ClickHouse Version Upgrade Performance Regressions

After upgrading ClickHouse, queries that previously ran in seconds may take several times longer, memory usage may spike, or specific query patterns may behave differently. These regressions are not always caused by a single change: each ClickHouse release ships new setting defaults, an evolving query analyzer, revised join algorithms, and occasional bugs that interact with real workloads in unexpected ways.

What This Error Means

ClickHouse releases frequently — roughly twice a month for stable builds — and each release may change the default value of one or more settings. When you upgrade, any setting that you have not explicitly overridden in your configuration silently adopts the new default. A query that worked well under the old default may run a different execution plan, choose a different algorithm, or consume more memory under the new one. Unlike a hard error, a performance regression produces no error message; the query simply takes longer or uses more resources.
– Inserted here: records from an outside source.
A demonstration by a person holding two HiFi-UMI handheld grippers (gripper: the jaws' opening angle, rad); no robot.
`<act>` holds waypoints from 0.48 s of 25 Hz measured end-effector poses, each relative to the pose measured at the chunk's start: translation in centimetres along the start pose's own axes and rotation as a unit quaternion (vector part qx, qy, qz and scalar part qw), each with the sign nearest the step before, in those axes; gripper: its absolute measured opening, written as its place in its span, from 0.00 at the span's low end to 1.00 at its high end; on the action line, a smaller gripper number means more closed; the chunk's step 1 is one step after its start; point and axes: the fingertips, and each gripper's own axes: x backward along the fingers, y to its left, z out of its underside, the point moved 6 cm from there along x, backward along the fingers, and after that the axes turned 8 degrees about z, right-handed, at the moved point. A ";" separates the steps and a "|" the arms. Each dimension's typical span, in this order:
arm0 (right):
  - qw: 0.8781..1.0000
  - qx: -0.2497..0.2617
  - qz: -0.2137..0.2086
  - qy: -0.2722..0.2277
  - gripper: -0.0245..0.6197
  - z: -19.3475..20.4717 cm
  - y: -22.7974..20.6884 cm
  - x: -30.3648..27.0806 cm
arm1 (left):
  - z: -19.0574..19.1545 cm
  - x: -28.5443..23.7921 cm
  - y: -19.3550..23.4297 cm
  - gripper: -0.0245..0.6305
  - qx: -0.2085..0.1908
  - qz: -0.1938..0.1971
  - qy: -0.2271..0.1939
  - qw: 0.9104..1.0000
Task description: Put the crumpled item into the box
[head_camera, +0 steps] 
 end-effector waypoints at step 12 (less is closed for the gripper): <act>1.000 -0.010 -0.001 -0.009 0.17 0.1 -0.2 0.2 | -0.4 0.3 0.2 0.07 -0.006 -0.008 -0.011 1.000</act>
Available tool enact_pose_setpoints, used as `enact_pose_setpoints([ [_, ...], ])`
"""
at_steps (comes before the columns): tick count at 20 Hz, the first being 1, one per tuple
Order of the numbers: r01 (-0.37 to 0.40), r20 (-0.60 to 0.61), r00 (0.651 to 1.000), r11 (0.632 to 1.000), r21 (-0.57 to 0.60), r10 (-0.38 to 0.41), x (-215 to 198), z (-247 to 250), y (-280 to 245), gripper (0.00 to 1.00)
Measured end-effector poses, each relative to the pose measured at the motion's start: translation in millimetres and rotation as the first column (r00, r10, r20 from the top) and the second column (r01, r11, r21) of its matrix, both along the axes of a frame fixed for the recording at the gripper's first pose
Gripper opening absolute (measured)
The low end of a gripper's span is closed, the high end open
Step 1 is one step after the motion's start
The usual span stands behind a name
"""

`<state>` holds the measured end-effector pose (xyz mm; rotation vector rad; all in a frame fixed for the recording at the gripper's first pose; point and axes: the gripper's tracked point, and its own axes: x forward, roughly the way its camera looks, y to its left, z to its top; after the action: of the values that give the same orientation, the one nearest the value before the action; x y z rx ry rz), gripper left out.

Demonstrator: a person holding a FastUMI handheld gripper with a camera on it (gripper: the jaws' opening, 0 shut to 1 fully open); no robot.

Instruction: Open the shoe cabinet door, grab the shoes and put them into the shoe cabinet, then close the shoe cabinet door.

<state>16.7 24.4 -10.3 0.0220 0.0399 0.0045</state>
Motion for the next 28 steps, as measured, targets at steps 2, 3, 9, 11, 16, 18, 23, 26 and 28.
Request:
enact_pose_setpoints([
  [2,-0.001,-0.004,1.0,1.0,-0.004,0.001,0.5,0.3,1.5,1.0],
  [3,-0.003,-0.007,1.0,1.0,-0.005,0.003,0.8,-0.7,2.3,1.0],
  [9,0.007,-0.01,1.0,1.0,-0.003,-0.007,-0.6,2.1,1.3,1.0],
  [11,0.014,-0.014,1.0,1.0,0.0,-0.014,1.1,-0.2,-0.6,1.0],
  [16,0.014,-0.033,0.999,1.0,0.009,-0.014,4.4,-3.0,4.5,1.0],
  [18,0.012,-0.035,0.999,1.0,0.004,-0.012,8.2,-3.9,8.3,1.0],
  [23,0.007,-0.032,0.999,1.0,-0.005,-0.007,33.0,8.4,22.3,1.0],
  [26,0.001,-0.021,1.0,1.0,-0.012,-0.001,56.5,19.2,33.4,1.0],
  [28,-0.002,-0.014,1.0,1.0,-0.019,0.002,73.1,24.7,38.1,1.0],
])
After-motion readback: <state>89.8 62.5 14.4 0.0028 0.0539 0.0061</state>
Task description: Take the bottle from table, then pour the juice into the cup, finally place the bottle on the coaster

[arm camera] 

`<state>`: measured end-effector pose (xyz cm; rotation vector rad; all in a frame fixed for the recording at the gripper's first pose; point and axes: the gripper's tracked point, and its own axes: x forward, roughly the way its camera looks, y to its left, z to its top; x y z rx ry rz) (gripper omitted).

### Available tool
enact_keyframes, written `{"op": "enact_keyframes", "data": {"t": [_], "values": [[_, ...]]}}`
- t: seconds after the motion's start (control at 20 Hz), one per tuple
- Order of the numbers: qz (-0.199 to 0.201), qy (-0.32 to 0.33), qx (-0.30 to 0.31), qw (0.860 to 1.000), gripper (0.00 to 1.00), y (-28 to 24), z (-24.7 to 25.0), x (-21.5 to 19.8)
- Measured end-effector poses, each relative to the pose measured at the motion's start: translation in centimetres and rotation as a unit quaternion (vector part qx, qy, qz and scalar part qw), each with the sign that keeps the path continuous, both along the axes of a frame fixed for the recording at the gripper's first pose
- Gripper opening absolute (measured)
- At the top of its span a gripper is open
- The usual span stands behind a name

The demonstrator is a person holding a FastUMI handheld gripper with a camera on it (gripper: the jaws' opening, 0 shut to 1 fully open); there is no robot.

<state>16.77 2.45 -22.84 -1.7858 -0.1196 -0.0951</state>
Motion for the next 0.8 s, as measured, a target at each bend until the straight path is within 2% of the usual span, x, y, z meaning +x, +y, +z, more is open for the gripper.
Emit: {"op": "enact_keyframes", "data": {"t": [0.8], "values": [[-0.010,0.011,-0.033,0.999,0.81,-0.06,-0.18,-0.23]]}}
In addition to setting changes, each release may include query planner improvements that benefit most workloads while regressing edge cases, and occasionally a code-level bug that directly slows down query processing (for example, the 24.11 regression where job stack trace collection added significant overhead to queries scanning tens of billions of rows).

Common Causes

  1. Changed setting defaults. ClickHouse tracks setting default changes in system.settings_changes. High-impact changes in recent versions include join_algorithm (added parallel_hash to the default list in 24.11/24.12), max_parallel_replicas (raised from 1 to 1000 around 25.2), optimize_functions_to_subcolumns (enabled by default around 24.9), and output_format_json_quote_64bit_integers (disabled by default in 25.8).

  2. New query analyzer enabled by default. enable_analyzer (previously called allow_experimental_analyzer) became enabled by default in ClickHouse 24.3. The new analyzer validates queries more strictly, changes JOIN USING identifier resolution, and can generate deeper query plans for complex CTE + UNION queries or multiIf() + ARRAY JOIN combinations.
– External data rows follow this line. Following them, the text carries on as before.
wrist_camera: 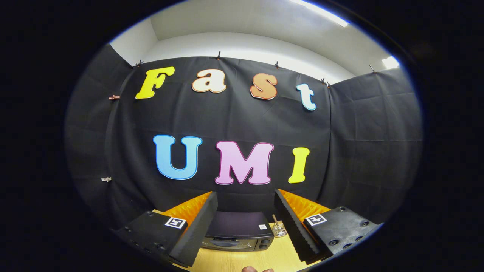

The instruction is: Open the toaster oven, put the food inside, and close the toaster oven door.

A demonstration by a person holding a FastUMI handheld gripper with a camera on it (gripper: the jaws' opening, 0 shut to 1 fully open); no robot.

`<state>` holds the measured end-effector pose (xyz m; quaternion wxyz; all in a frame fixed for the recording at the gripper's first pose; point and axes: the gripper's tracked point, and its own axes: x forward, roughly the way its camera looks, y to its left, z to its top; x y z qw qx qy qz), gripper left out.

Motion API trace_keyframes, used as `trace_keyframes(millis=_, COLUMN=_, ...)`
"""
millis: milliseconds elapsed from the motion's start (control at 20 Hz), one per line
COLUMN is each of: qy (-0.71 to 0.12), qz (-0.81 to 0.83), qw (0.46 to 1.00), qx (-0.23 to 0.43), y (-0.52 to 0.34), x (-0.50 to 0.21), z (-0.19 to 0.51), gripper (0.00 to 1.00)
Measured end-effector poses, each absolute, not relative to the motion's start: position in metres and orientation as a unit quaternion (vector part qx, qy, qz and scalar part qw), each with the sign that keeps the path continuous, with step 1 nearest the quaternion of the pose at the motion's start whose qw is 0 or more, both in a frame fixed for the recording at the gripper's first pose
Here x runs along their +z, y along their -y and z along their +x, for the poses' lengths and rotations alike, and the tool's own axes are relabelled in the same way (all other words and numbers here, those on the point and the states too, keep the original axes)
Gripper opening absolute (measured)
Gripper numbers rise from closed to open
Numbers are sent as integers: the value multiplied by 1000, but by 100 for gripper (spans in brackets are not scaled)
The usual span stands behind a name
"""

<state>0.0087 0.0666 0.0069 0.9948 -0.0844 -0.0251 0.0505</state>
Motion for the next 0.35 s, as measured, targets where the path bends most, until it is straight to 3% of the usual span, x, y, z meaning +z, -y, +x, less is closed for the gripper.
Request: trace_keyframes(millis=350, qy=21, qz=-87, qw=994, qx=55, y=-73, x=2, z=9, gripper=98)
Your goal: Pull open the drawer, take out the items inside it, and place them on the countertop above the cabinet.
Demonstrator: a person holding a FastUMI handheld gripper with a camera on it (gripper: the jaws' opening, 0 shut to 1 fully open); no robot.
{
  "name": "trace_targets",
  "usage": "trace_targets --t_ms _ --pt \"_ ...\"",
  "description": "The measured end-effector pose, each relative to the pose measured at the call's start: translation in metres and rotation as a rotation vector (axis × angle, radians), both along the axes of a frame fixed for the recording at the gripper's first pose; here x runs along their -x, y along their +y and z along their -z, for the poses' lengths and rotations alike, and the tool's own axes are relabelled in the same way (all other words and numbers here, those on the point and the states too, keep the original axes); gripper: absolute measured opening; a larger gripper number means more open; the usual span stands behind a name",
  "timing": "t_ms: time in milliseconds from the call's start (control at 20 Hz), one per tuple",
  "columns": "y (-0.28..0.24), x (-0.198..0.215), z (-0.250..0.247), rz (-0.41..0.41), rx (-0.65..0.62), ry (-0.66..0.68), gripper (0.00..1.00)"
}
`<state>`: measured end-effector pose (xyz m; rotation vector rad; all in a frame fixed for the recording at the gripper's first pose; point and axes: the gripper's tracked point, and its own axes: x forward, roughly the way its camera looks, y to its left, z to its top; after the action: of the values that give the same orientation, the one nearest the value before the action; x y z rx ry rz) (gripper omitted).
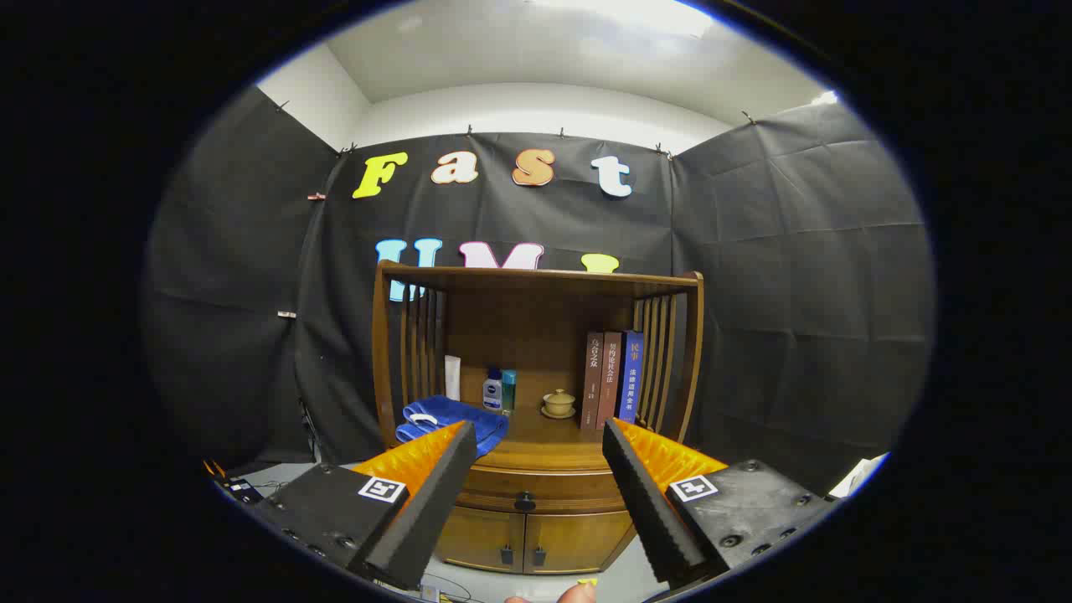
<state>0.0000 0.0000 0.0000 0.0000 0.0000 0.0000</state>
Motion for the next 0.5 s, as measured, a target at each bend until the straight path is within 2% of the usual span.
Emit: trace_targets --t_ms 500 --pt "0.0109 0.0021 -0.0028 -0.017 0.011 -0.006 0.99"
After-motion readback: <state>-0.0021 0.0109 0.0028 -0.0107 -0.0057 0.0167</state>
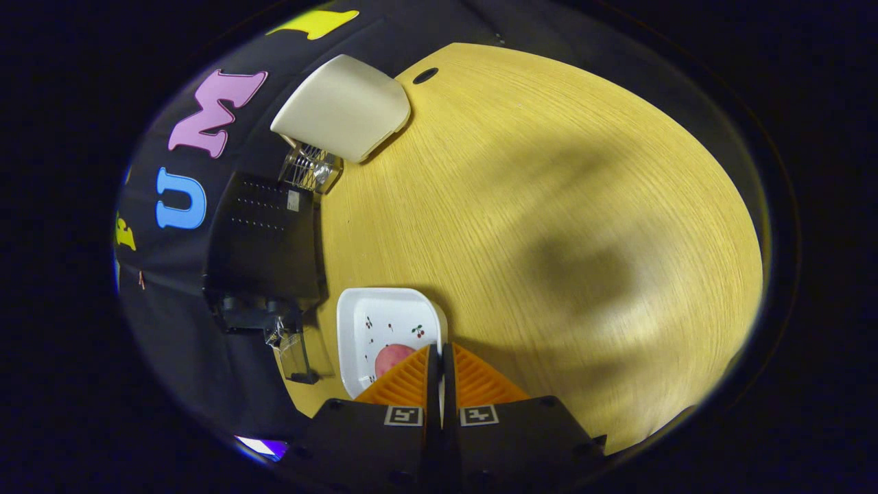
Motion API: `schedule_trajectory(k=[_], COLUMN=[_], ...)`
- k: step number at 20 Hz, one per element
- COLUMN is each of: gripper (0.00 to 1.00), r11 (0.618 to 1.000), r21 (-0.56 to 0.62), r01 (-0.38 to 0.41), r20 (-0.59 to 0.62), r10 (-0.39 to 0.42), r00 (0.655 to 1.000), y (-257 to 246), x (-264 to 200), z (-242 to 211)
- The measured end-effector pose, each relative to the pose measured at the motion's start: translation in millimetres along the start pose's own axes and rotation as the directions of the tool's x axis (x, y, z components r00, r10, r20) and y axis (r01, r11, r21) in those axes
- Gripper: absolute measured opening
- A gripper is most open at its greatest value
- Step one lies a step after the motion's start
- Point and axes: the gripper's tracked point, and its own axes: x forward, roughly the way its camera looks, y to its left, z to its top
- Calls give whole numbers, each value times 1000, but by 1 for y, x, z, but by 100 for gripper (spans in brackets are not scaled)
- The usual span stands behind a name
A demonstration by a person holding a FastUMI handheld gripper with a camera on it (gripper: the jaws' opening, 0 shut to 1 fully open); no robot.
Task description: Open the toaster oven, put the food inside, and close the toaster oven door.
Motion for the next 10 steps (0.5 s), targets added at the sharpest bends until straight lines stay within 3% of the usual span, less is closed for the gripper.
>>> schedule_trajectory(k=[4, 10], gripper=[6, 5], r11=[998, 996], r21=[64, 61], r01=[-18, -59], r20=[34, 109], r10=[16, 52], r00=[999, 993], y=[7, 45], x=[-19, -47], z=[-2, -20])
  3. Parallel join algorithm using more memory. The join_algorithm default changed from 'direct,hash' to 'direct,parallel_hash,hash' in 24.11. The parallel_hash algorithm uses more memory and can be slower for workloads where the old hash algorithm was already efficient. Note that this change was initially missing from SettingsHistory, meaning the compatibility setting did not protect against it until a follow-up fix (PR #75870).

  4. Aggressive parallel replicas. With max_parallel_replicas defaulting to 1000 since ~25.2 (PR #74504), ClickHouse now uses parallel replicas aggressively for queries. This adds coordination overhead for small datasets or single-replica clusters where parallelism provides no benefit.

  5. Code-level bugs. Some regressions are not setting changes at all. The 24.11 release introduced a regression where job stack trace collection overhead caused a query processing 77 billion rows to go from ~70 seconds to ~159 seconds, with peak memory rising from ~875 MiB to ~1.57 GiB. This was fixed in PR #80978.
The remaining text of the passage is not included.